→ **INSTRUCTIONS FOR THE TASK**: Quote exactly the lines spanning from the top of the data below to the line that contains "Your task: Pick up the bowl", including both.

(Records from a data source)
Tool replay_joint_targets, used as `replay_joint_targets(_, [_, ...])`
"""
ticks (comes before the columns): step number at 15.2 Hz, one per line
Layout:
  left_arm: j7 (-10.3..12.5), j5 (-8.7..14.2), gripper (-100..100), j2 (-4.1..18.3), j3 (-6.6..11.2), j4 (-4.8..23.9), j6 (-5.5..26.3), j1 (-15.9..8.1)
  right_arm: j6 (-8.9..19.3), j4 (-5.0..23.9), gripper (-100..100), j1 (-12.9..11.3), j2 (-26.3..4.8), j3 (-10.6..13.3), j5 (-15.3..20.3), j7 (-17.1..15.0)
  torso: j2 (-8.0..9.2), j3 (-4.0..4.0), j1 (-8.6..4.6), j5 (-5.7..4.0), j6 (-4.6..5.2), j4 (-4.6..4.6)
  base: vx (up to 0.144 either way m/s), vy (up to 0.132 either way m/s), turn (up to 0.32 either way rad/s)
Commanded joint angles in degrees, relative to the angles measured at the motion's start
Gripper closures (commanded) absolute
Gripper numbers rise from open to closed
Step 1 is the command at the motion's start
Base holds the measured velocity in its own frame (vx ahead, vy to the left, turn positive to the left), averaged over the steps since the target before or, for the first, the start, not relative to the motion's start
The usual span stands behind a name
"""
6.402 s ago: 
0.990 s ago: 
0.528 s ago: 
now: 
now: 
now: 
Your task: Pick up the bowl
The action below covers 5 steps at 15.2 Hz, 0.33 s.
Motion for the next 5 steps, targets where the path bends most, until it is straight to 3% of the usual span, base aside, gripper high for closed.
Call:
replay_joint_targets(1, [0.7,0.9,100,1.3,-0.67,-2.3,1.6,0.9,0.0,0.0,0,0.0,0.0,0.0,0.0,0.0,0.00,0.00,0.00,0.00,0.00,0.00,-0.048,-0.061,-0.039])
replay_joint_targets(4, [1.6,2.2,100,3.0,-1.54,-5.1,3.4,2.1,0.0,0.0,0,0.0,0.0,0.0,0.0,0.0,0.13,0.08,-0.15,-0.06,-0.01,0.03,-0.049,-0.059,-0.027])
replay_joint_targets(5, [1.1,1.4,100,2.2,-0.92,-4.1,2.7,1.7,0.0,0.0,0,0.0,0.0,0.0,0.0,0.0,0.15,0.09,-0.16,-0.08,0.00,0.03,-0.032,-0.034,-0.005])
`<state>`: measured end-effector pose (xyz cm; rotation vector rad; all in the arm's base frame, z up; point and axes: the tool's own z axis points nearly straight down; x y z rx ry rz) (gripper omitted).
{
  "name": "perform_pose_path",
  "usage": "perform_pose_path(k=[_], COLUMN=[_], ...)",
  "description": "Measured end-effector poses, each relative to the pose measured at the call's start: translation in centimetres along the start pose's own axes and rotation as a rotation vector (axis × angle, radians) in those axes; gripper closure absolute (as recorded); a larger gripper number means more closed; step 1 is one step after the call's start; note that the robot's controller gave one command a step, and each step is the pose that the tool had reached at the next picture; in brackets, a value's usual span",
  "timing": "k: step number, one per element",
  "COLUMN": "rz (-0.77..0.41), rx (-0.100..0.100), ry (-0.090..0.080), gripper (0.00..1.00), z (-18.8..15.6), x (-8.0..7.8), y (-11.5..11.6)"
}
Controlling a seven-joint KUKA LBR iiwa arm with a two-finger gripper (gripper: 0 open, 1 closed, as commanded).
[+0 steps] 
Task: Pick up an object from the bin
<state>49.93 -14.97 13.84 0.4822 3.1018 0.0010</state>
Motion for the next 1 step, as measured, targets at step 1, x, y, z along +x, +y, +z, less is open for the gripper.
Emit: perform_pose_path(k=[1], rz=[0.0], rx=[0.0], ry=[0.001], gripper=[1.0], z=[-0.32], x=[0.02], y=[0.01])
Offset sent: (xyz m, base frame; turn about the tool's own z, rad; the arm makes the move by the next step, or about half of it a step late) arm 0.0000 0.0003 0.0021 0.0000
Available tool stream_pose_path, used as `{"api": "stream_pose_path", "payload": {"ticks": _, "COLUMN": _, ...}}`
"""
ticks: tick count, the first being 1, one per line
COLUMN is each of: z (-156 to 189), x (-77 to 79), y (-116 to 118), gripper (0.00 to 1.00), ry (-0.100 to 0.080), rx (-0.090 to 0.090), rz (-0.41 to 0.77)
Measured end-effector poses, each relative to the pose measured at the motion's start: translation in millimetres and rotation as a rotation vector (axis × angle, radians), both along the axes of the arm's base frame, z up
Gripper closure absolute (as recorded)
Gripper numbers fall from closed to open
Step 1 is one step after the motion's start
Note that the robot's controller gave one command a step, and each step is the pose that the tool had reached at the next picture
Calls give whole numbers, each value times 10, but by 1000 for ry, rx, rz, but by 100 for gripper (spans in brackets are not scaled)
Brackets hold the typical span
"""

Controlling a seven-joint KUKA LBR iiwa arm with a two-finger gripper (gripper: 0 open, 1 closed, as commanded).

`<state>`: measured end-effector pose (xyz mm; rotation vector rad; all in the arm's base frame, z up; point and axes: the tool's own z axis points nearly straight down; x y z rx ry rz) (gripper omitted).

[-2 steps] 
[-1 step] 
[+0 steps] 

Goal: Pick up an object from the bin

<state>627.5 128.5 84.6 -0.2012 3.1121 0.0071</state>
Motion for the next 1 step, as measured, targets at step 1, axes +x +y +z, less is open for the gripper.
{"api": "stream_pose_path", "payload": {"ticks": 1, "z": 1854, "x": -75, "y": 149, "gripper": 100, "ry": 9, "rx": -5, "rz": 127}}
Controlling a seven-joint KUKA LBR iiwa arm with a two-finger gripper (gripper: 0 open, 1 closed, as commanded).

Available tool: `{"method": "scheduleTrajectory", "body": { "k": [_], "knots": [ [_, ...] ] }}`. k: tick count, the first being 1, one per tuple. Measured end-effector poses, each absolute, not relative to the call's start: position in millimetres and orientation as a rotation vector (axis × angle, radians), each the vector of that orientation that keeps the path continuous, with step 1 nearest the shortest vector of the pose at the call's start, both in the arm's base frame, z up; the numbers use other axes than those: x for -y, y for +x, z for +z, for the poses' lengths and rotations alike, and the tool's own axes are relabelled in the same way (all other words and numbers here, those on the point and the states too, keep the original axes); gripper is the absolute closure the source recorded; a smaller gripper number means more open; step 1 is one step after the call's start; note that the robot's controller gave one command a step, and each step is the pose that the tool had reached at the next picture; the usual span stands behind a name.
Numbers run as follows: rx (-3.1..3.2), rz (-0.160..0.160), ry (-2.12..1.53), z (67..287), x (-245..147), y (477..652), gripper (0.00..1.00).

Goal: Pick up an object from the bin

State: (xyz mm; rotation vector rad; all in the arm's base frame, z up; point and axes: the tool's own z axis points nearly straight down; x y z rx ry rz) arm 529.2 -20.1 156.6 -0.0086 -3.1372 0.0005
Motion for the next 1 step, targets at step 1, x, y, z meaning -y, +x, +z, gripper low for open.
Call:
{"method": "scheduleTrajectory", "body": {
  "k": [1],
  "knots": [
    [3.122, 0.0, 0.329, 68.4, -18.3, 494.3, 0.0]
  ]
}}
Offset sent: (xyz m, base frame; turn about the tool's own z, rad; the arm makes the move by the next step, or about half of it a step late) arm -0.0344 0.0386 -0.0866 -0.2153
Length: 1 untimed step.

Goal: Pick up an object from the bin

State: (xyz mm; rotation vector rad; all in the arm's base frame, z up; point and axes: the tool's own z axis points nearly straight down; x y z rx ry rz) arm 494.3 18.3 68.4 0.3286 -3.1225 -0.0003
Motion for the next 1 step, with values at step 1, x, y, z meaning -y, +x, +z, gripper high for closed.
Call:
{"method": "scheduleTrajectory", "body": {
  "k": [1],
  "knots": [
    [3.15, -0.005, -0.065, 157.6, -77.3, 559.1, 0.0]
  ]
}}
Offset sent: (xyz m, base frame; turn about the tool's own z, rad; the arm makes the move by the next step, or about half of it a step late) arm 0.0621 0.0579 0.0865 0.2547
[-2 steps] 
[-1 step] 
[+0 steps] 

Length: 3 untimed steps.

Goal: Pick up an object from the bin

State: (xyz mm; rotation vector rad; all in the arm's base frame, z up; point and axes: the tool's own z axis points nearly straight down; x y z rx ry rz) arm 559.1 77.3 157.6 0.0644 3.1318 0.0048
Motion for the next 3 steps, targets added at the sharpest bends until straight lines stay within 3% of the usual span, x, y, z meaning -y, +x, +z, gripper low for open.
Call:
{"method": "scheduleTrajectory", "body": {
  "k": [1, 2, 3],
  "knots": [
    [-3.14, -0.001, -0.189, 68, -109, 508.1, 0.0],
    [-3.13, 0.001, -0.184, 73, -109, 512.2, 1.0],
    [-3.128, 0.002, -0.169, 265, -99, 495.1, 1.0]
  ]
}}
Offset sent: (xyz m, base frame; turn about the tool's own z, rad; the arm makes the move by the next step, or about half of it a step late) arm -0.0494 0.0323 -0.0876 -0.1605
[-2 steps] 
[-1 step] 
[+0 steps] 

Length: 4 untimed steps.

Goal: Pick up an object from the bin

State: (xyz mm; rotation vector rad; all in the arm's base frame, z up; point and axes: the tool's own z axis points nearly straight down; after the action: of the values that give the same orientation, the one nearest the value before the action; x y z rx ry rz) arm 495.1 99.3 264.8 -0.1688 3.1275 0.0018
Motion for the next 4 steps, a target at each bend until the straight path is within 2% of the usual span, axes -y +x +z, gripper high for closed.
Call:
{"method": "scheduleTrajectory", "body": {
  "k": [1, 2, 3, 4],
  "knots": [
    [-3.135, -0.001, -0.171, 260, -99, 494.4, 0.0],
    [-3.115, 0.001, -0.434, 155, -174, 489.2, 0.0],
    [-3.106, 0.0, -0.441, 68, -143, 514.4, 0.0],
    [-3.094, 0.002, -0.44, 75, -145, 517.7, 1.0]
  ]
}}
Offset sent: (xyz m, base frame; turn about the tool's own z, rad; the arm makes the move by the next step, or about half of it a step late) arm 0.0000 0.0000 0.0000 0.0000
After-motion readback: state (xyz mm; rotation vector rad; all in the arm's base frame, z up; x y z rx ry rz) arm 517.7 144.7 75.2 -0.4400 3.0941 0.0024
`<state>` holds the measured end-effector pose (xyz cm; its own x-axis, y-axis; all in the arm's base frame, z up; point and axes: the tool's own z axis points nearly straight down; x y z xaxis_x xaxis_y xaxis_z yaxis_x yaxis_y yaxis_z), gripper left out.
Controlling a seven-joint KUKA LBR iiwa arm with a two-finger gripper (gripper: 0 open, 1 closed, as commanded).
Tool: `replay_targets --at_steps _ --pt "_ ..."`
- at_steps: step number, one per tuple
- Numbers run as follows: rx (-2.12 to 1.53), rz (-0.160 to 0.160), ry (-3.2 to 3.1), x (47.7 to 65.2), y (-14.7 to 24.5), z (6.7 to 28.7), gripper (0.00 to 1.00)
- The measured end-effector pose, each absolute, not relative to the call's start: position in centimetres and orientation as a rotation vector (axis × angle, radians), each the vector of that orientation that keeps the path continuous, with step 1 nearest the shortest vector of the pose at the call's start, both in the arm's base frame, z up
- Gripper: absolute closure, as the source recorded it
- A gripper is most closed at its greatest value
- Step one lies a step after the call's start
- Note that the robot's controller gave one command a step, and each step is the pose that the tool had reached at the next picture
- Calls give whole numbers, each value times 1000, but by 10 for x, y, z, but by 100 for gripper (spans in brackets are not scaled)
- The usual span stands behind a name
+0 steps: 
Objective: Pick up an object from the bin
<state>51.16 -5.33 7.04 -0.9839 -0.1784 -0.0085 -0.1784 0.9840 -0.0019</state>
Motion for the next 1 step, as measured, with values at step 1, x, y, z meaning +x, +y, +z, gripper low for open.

→ **EXPECTED ANSWER**:
Tool replay_joint_targets, used as `replay_joint_targets(_, [_, ...])`
"""
ticks (comes before the columns): step number at 15.2 Hz, one per line
Layout:
  left_arm: j7 (-10.3..12.5), j5 (-8.7..14.2), gripper (-100..100), j2 (-4.1..18.3), j3 (-6.6..11.2), j4 (-4.8..23.9), j6 (-5.5..26.3), j1 (-15.9..8.1)
  right_arm: j6 (-8.9..19.3), j4 (-5.0..23.9), gripper (-100..100), j1 (-12.9..11.3), j2 (-26.3..4.8), j3 (-10.6..13.3), j5 (-15.3..20.3), j7 (-17.1..15.0)
  torso: j2 (-8.0..9.2), j3 (-4.0..4.0), j1 (-8.6..4.6), j5 (-5.7..4.0), j6 (-4.6..5.2), j4 (-4.6..4.6)
  base: vx (up to 0.144 either way m/s), vy (up to 0.132 either way m/s), turn (up to 0.32 either way rad/s)
Commanded joint angles in degrees, relative to the angles measured at the motion's start
Gripper closures (commanded) absolute
Gripper numbers rise from open to closed
Step 1 is the command at the motion's start
Base holds the measured velocity in its own frame (vx ahead, vy to the left, turn positive to the left), averaged over the steps since the target before or, for the first, the start, not relative to the motion's start
The usual span stands behind a name
"""
6.402 s ago: 
0.990 s ago: 
0.528 s ago: 
now: 
now: 
now: 
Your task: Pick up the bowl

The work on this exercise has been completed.